Does anyone know if Willow Eddie's near Topsey, La is still open or if it's gonna be open this Saturday? We want to make a ride there but can't get anyone to answer the phone to find out if they're still in business.


----------



## CRAZYCRACKAZ71 (Oct 8, 2011)

From what I was told its closed down due to some family issues


Sippin cold beer and going deep!!!!


----------



## BlackDawg (Jul 4, 2011)

CRAZYCRACKAZ71 said:


> From what I was told its closed down due to some family issues
> 
> 
> Sippin cold beer and going deep!!!!


Thanks for the heads up.

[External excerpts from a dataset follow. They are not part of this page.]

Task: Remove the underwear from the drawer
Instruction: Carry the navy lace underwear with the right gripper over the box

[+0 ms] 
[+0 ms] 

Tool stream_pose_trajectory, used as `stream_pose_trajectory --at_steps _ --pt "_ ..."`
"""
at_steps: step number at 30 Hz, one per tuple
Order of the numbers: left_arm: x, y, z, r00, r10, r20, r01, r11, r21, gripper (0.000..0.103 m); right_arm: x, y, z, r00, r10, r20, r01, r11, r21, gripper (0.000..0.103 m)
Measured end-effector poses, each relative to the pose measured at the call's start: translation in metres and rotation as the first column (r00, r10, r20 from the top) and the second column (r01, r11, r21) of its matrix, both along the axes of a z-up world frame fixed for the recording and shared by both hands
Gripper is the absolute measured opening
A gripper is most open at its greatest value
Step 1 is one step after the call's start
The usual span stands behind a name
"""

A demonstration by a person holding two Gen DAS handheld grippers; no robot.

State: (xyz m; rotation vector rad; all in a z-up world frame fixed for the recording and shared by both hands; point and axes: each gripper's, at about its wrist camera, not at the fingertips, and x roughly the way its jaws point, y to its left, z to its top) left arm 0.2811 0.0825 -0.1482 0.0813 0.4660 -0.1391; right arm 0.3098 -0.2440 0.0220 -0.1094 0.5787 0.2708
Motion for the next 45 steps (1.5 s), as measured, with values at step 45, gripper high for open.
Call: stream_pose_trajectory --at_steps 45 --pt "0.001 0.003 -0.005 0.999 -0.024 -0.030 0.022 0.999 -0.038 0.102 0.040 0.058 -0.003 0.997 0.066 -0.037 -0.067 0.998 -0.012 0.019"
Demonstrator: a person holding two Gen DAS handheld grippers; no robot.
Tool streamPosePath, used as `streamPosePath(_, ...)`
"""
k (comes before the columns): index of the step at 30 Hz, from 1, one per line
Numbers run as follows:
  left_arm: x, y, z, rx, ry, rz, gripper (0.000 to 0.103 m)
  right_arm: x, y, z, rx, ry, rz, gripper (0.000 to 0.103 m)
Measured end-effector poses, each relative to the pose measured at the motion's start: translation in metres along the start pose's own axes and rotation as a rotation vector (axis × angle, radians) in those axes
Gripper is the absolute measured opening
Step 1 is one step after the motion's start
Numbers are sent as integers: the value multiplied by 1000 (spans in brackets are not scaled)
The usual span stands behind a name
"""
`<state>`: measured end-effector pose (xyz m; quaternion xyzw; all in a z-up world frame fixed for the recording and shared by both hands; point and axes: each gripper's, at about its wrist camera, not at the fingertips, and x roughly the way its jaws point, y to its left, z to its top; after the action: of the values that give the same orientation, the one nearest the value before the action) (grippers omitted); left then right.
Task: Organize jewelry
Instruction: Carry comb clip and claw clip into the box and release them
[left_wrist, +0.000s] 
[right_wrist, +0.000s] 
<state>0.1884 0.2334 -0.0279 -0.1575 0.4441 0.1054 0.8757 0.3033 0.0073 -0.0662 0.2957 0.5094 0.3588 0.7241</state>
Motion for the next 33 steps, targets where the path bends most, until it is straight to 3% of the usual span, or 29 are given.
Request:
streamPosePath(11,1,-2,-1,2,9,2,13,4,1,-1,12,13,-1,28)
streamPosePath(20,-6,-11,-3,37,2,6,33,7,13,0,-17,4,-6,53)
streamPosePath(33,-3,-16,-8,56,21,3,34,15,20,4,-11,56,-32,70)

Does anyone know if this is true? If it is, guess we'll head to Sabine


----------



## CRAZYCRACKAZ71 (Oct 8, 2011)

I wanna go to willow eddies bad!!!!!!! But our next rides Sabine 


Sippin cold beer and going deep!!!!


----------



## BlackDawg (Jul 4, 2011)

We went to Eddie's last summer and the the trails were all blocked by trees and other crap. It really sucked and we were pretty disappointed cuz we heard good things about it. Supposedly they kinda cleaned up a good bit and we wanted to give it another shot. But if nothing else, we'll ride Sabine again! I know its good there and the river is gonna be feeling good!


----------